Prof. Jackislandy Meira de M. Silva
Repare bem cautelosamente se você já se viu em
alguém. Pode ser alguém da família, seus pares ou membros de um grupo; alguém
com quem você desenvolveu seus afetos, sua intimidade, cuja reciprocidade fora
aumentando pouco a pouco até não parar mais. Geralmente, além de pessoas, nos
identificamos também com lugares, profissões, estudos. Mas, os que marcam mesmo
nossas vidas, a bem da verdade, são nossos pais, irmãos, tios, tias e avós, sem
desmerecer, claro, a descoberta de um amigo ou de uma pessoa amada.
Ver-se em alguém é identificar-se com este alguém,
ultrapassando os limites da aparência. Via de regra, a aparência da identidade
está fixa e inerte em registros de identidade, onde cada qual apenas estampa no
papel sua face para fins burocráticos e sociais. A identidade não é
simplesmente um documento de papel que carrega sua impressão digital e foto,
bem como o nome bastante apresentável, aprisionada numa carteira ao bolso,
senão guardada e abandonada em gavetas ou pastas.
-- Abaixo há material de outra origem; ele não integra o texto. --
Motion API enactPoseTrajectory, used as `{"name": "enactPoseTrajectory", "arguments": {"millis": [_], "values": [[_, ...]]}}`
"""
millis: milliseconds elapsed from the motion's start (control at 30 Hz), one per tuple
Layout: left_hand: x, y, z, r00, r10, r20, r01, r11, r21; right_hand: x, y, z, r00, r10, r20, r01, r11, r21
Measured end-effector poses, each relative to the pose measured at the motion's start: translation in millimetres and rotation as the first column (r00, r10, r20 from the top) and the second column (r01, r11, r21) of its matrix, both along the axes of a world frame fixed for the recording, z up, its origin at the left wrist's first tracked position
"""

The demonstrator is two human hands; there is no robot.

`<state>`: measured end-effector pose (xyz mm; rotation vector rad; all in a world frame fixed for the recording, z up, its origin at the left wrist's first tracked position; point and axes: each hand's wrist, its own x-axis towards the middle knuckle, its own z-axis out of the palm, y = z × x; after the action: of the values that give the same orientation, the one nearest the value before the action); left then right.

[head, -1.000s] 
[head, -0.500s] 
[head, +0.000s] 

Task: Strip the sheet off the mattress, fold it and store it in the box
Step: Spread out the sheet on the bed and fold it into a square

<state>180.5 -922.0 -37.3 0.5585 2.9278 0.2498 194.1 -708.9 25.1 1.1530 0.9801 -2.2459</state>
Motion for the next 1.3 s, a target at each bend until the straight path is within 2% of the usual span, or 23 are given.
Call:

Perder a identidade para a cultura grega significa
perder a vida, equivale a estar realmente morto: “Para os gregos, o que
caracteriza a morte é a perda da identidade. Os mortos são, antes de mais nada,
sem-nome ou mesmo sem-rosto. Todos que deixam a vida se tornam anônimos, perdem
a individualidade.(...) É essa despersonalização que caracteriza a morte aos olhos
dos gregos(...)”. (In
FERRY, Luc. A sabedoria dos mitos gregos. Aprender a viver II. Rio de Janeiro:
Objetiva, 2009, p. 145).
Descobrir seu eu no mundo, seu lugar no
tempo/espaço da história é ver-se na mais translúcida imagem de sua
subjetividade; é descobrir-se para si mesmo e habitar um mundo possível,
crescente, dinâmico e infinito, movido pelo despertar semelhante ao do filho de
Ulisses, Telêmaco, quando da sua busca incessante por notícias do pai que
estava a vaguear pelo mundo, perdido e com saudades de casa.
As primeiras quatro partes ou capítulos da clássica
obra de Homero, a Odisseia, revelam essa busca incansável do jovem pela
confirmação dos belos feitos do seu pai, rei de Ítaca. A saída de Telêmaco da
ilha ao encontro do pai representa sua saída ao encontro de si mesmo. Assim
como Telêmaco, um homem precisa de aventuras ou precisa satisfazer o desejo da
maravilha, da curiosidade de querer ver as coisas para forjar, no sofrimento e
na nostalgia de casa, a personalidade, construir o caráter e, definitivamente,
encontrar seu lugar mundo, quem você é e por que está aqui.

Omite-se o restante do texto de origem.